From an early age, I learned to devalue my skills and knowledge, and this habit followed me into my Agile career. When I learned the term “Impostor Syndrome” to describe this phenomenon, research helped me learn to accurately assess my abilities.
I first heard the term “Impostor Syndrome” a little over a year ago, when I was talking with a colleague after a Tampa Bay Scrum Masters Guild meeting about how much we learned from that evening’s presentation. She told me that sometimes the meetings made her feel like a fraud—everyone else knew so much and she knew so little. Her admission stunned me. I had relied on her expertise and wisdom multiple times. I said as much. “I’m the one who should feel like a phony,” I added.
“That’s just Impostor Syndrome,” she said. “I’m trying to get over it. You should, too.”
The term was new to me, but the feeling was one I had struggled with for as long as I could remember. Get over it? First, I needed to find out more about what it was, now that I knew it had a name.
2. What is Impostor Syndrome?
Clinical psychologists Pauline Clance and Suzanne Imes coined the term “Impostor Syndrome” in 1978 to describe high-achieving individuals, particularly women who believe that their achievements are based on luck or fraud and that they do not deserve their success. Clance and Imes discovered that the childhoods of Impostor Syndrome sufferers fell into one of two patterns.
In the first pattern, the child’s family designated her as “the smart one” of the family. They told her that she was “gifted” and expected her to achieve great things, effortlessly. When she later fell short of this ideal of genius as “achievement without effort,” she began to believe that luck, not merit, explained her success.
In the second pattern, the family designated some other child in the family—often a sibling but sometimes a cousin—as “the smart one.” The sufferer’s family instead told her that she was the “charming” or “sensitive” one of the family. Regardless of her level of achievement, she could never be “the smart one,” and she came to believe that her success was due to social skills and manipulation.
Regardless of which family pattern occurred, the Impostor Syndrome sufferer became convinced that she was neither skilled nor knowledgeable, and that exposure as an impostor could happen at any time. (Clance and Imes)
3. Origin Story
My story reflects the first pattern.
According to family lore, I learned to talk early, and learned to read before the age of four. Everyone predicted that I would achieve anything I set my mind to. I was light-years ahead of my classmates in school. Interested in everything, I absorbed information at first glance or on first hearing. But it didn’t take long until I started to experience limitations to my supposedly limitless ability. The first was in music. Given a recorder, I could play any piece they gave me . . . in the key of C. But then they threw a B flat at me. I couldn’t make my fingers and my mind work together. I had to practice.
Afraid that people would find out I wasn’t a natural Mozart, I announced that I didn’t like playing the recorder, and quit. I got away with it because I had so many interests that it wasn’t unusual for me to move on.
I ran into my next failure with mathematics. Arithmetic had been easy, but more advanced concepts threw me. Set theory? Bases other than ten? Matrices? I barely kept up, and only through effort that I kept hidden.
I hid it too well. In junior high school, my parents signed me up for “gifted” classes in Mathematics and English. Surrounded by classmates at least as smart as (and often smarter than) I was, I had to struggle to stay abreast of them even in subjects in which I used to excel without study.
My family still called me a genius, but genius meant effortless achievement. Now, everything required effort. I put up a cocky, self-assured front, but the feeling that I was a fraud grew. I began to approach any test or project with dread—what if this were the time I finally failed to hide it any longer?

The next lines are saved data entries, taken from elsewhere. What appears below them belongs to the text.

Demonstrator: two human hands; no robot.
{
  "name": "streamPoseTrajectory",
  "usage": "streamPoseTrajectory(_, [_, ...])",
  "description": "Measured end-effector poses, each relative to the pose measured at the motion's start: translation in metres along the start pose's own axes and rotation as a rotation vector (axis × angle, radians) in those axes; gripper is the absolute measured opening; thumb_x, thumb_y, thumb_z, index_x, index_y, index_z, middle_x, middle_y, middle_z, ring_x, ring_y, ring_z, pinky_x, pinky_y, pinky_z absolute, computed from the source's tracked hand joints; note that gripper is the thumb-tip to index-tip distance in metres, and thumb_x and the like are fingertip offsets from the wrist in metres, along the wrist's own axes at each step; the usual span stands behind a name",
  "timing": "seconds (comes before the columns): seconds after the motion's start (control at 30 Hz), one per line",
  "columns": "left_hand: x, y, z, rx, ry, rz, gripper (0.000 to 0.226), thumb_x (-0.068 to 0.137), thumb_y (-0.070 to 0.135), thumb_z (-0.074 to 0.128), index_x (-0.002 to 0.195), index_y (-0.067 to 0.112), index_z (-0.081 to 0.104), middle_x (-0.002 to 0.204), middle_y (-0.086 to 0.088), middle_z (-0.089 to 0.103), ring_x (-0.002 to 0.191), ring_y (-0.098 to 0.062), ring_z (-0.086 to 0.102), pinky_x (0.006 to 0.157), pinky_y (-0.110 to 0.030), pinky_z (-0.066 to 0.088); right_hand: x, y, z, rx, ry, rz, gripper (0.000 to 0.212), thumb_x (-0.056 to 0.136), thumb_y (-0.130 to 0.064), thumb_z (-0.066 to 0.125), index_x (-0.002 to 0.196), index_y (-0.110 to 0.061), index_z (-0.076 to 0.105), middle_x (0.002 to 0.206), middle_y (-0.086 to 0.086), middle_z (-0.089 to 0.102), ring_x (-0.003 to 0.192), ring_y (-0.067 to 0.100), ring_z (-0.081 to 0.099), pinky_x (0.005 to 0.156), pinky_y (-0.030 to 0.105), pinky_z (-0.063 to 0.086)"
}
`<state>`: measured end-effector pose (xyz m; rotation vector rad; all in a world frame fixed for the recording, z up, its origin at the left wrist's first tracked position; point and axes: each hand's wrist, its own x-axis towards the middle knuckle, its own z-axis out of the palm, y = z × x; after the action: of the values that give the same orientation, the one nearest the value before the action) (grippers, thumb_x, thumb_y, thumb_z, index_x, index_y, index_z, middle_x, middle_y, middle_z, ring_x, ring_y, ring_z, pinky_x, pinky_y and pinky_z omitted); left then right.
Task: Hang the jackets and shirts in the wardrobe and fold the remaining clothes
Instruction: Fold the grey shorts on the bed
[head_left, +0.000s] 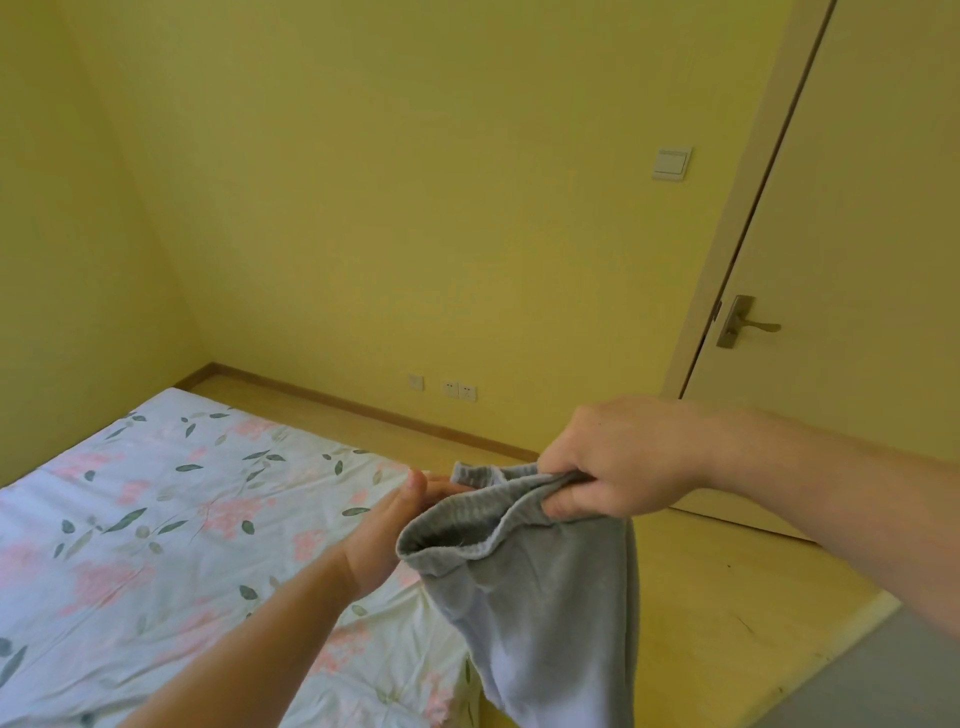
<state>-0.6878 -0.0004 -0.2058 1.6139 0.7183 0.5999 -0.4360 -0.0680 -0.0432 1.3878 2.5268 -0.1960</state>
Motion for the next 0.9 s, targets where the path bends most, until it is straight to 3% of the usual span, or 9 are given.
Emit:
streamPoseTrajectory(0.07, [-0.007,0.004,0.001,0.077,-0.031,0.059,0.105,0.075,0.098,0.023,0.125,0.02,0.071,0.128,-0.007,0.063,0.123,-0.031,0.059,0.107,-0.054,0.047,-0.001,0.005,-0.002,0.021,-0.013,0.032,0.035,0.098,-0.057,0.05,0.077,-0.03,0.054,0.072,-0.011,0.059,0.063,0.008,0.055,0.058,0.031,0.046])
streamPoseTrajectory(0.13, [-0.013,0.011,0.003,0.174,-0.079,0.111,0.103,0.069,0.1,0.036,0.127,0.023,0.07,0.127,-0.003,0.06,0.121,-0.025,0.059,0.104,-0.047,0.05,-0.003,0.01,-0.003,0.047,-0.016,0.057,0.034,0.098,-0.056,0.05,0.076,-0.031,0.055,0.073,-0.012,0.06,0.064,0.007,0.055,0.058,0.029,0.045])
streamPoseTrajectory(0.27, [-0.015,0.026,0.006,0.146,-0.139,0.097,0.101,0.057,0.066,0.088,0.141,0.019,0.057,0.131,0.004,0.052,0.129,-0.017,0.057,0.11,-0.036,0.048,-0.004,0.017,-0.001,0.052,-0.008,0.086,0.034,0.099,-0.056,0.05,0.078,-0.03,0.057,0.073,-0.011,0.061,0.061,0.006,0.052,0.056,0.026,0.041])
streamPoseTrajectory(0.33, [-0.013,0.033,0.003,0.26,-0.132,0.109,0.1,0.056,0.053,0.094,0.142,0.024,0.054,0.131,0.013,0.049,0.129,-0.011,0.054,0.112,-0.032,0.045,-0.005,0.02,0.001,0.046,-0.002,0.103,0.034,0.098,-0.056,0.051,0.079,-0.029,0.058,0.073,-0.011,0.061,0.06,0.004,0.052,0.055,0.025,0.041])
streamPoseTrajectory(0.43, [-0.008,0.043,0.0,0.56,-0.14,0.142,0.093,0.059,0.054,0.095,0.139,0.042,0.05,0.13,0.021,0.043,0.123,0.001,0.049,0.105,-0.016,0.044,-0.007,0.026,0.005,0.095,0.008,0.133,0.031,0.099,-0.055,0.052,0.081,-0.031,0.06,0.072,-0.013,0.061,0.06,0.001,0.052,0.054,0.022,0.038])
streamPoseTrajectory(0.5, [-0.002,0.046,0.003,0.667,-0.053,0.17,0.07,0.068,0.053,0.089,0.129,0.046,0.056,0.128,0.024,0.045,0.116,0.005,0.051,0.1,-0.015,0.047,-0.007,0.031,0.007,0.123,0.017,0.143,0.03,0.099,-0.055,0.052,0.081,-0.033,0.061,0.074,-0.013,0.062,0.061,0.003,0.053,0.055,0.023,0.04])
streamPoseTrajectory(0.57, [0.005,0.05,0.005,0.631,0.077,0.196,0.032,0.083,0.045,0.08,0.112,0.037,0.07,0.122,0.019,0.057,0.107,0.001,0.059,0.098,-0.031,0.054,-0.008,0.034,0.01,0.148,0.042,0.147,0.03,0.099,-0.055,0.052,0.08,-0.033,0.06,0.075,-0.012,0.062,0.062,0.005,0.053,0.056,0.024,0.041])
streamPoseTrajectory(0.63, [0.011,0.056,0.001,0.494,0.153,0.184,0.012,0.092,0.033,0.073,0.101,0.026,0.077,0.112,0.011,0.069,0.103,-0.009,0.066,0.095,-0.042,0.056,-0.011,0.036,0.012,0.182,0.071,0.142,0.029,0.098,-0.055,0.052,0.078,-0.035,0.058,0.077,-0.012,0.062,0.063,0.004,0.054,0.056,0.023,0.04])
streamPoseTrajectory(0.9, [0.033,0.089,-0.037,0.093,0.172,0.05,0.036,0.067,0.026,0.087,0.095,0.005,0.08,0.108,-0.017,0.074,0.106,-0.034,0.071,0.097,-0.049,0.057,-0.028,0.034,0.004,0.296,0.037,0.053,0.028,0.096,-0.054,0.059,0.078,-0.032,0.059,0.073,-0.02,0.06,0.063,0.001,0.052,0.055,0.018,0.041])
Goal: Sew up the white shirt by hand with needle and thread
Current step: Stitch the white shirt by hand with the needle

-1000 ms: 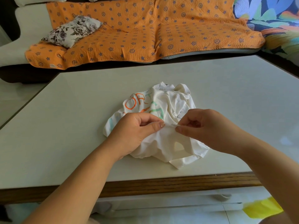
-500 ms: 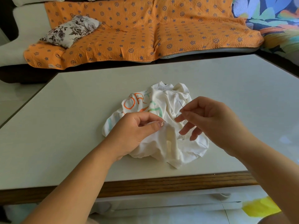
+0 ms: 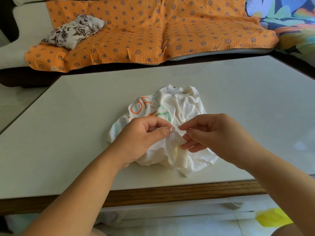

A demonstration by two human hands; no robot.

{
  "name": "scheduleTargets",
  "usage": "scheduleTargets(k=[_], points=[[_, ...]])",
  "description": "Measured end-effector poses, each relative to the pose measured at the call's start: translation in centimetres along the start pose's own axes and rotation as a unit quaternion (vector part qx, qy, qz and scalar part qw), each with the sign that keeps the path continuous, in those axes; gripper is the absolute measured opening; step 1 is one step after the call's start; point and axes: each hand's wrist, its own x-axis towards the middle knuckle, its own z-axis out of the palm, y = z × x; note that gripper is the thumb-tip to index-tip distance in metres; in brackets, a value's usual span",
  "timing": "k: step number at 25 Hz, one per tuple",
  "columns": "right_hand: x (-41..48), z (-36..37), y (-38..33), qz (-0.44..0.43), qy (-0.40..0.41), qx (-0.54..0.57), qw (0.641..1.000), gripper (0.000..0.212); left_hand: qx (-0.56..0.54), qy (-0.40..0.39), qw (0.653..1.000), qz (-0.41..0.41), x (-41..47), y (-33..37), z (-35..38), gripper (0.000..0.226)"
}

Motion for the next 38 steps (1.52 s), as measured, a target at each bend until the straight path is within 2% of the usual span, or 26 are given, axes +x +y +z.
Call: scheduleTargets(k=[7,23,26,38], points=[[-0.04,-0.30,-0.31,0.023,-0.019,-0.026,0.999,0.016,0.007,0.004,1.000,0.004,-0.03,-0.04,-0.04,0.011],[-0.29,-0.35,-0.44,0.018,-0.065,-0.018,0.998,0.020,-0.009,-0.007,1.000,-0.016,-0.08,0.10,0.07,0.008],[-0.30,-0.29,-0.43,0.018,-0.077,-0.017,0.997,0.022,-0.011,-0.014,1.000,-0.015,-0.09,0.11,0.07,0.013],[0.01,-0.63,-0.37,0.026,-0.060,0.023,0.998,0.019,-0.066,-0.017,0.998,-0.013,0.15,0.00,-0.14,0.012]])
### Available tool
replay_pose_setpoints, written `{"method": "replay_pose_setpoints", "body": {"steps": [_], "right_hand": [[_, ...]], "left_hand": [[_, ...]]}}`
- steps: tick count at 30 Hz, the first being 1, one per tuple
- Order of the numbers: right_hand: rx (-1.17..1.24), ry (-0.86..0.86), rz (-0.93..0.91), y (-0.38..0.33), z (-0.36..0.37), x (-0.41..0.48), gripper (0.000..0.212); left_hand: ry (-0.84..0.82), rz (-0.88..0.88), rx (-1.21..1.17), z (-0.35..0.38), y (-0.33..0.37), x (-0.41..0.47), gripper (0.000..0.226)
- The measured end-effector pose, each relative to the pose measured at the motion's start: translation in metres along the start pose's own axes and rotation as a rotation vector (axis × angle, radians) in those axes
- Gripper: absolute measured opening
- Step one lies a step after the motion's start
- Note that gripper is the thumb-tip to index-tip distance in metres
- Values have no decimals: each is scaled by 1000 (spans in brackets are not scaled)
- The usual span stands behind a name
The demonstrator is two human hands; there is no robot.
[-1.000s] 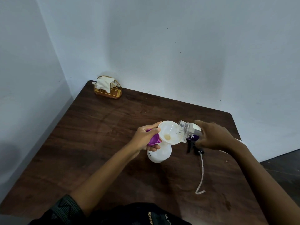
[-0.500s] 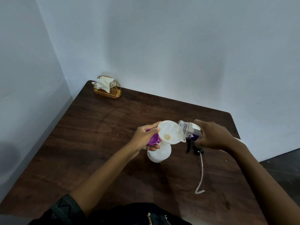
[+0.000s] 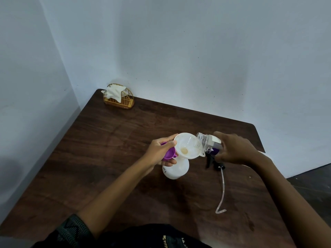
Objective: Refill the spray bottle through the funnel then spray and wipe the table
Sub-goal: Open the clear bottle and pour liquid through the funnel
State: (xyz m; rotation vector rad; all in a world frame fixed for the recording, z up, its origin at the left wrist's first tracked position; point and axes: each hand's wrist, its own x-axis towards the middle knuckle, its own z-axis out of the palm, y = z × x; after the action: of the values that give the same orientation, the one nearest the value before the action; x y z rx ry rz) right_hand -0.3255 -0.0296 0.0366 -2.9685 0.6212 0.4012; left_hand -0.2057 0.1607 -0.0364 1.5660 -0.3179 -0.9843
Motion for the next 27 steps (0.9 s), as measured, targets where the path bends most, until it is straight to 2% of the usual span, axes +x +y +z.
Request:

The feeling followed me throughout my academic career. I went to college, but dropped out when the conviction that I would never succeed became a self-fulfilling prophecy. My GPA dropped so low that if you squared it, you would get a lower number. I kicked around in a series of dead-end jobs until a former professor ran into me at the Waldenbooks where I was measuring out my time in ISBN numbers. “You were meant for more than this,” he told me, and urged me to go back to school.
After earning my BA, I went to graduate school, less out of hunger for an advanced degree than because there was a recession going on and I couldn’t find a job. Fear followed me like my shadow. Surrounded by people smarter and better-read than I was, I concluded that I’d been accepted into the program through luck. I barely passed my comprehensive exams, and turned in the minimum length required for my Master’s Thesis. After the Master of Arts degree was conferred upon me, I didn’t feel like I had mastered anything.
4. Agile Impostor
After graduating, a failed stint as a teacher did nothing to assuage my belief that I was incompetent. I found work as a help desk technician, thanks to having tinkered with computers as a hobby. My penchant for finding bugs triggered a series of serendipitous events that led me to a job as a software QA tester.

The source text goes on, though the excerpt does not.